→ **Work item**
Every line containing the word "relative" must be pulled from the records.

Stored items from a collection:
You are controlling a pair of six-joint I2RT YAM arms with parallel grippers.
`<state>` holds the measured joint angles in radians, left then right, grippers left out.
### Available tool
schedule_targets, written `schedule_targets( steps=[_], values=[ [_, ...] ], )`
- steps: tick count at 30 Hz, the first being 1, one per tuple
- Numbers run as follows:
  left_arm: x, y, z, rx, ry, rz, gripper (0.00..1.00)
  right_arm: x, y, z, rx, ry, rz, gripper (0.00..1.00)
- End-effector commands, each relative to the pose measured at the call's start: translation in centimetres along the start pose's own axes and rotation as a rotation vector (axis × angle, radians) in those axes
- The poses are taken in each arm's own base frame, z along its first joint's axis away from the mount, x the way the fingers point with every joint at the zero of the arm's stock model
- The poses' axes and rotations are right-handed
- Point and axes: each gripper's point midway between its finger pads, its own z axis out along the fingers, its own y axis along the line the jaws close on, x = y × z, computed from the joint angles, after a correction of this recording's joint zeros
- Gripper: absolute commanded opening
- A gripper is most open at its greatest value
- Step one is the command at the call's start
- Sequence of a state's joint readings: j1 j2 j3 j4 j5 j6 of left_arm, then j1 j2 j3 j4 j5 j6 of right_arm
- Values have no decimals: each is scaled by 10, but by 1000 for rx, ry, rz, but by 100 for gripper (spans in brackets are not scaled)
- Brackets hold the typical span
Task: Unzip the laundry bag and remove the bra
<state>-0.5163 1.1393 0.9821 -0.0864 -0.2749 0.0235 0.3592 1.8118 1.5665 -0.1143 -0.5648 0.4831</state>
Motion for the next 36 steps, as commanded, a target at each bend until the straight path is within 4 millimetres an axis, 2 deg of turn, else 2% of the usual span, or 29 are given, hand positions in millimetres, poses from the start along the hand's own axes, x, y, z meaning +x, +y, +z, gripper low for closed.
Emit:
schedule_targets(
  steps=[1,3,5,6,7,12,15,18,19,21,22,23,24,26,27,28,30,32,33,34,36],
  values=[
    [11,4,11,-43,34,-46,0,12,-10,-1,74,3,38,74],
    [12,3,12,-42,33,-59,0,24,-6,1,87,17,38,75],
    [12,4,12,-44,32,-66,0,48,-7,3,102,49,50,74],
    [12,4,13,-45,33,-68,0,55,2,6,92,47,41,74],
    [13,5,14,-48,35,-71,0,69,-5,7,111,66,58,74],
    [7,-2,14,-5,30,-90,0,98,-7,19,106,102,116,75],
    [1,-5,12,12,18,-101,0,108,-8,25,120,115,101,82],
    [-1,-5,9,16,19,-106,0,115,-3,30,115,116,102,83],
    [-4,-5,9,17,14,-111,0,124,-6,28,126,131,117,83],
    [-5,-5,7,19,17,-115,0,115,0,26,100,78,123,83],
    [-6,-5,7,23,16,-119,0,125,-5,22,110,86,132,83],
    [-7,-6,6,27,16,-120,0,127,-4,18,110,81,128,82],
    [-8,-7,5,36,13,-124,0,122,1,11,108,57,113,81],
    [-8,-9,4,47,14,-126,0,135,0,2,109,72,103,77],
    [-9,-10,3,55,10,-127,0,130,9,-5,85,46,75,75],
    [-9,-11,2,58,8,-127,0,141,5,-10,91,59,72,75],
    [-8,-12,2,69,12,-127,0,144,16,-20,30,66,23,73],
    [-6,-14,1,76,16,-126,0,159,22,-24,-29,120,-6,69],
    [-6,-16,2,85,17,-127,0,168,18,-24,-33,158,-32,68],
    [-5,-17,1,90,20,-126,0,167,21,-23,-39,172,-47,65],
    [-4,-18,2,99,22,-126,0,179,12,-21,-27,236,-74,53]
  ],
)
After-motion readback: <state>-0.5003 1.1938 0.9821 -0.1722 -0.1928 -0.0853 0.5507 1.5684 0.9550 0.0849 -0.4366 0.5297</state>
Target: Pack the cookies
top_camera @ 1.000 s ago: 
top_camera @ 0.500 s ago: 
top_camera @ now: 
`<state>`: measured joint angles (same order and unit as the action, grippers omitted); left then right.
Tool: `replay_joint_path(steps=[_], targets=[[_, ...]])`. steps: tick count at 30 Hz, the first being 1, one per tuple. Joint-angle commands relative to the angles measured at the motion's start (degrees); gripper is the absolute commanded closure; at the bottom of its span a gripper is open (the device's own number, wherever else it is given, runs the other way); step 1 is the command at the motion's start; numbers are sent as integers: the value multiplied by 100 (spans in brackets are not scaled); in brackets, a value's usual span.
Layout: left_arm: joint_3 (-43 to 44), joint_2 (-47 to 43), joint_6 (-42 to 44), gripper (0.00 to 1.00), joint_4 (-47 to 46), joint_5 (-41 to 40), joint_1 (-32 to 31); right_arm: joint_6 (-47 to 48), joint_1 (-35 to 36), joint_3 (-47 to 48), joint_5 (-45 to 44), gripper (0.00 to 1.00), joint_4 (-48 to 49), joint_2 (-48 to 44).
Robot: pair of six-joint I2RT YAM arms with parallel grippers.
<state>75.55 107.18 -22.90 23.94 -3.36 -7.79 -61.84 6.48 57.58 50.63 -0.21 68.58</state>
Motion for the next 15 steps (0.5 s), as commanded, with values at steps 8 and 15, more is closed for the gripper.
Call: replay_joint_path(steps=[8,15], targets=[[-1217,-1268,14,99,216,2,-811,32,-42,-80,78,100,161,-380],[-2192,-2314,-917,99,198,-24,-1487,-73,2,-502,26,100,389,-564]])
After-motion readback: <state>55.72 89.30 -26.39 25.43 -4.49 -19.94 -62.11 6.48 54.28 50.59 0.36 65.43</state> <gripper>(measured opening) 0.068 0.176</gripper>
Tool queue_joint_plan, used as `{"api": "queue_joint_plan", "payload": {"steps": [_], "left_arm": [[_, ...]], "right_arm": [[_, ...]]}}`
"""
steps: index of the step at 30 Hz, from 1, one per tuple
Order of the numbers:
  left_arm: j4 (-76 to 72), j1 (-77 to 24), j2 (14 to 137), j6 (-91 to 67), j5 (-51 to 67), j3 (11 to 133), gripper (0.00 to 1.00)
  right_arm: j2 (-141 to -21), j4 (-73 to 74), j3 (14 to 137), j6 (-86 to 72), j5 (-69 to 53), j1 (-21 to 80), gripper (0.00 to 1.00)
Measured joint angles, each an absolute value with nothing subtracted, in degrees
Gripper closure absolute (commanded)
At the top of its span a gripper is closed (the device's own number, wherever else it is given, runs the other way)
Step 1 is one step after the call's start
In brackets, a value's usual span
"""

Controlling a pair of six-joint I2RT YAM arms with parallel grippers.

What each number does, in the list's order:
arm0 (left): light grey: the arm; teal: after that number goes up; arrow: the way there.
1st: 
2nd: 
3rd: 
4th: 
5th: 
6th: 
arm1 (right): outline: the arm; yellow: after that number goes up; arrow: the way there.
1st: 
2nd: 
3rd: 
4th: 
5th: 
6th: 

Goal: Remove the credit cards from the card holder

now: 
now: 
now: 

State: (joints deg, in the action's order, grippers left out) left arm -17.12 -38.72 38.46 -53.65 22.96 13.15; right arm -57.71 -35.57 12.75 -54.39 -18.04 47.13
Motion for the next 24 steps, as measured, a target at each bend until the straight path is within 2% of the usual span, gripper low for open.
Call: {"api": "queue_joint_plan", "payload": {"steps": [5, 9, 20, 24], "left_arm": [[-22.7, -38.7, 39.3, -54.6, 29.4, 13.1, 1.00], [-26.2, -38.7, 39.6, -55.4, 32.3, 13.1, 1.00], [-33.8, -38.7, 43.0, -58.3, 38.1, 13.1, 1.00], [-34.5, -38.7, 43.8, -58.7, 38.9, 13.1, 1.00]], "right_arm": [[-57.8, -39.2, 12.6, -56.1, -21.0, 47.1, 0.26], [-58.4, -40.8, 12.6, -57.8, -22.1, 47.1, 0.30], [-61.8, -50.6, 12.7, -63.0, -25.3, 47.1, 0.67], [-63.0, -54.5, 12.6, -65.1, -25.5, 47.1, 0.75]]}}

→ **Exercise result**
- End-effector commands, each relative to the pose measured at the call's start: translation in centimetres along the start pose's own axes and rotation as a rotation vector (axis × angle, radians) in those axes
Tool: `replay_joint_path(steps=[_], targets=[[_, ...]])`. steps: tick count at 30 Hz, the first being 1, one per tuple. Joint-angle commands relative to the angles measured at the motion's start (degrees); gripper is the absolute commanded closure; at the bottom of its span a gripper is open (the device's own number, wherever else it is given, runs the other way); step 1 is the command at the motion's start; numbers are sent as integers: the value multiplied by 100 (spans in brackets are not scaled); in brackets, a value's usual span.

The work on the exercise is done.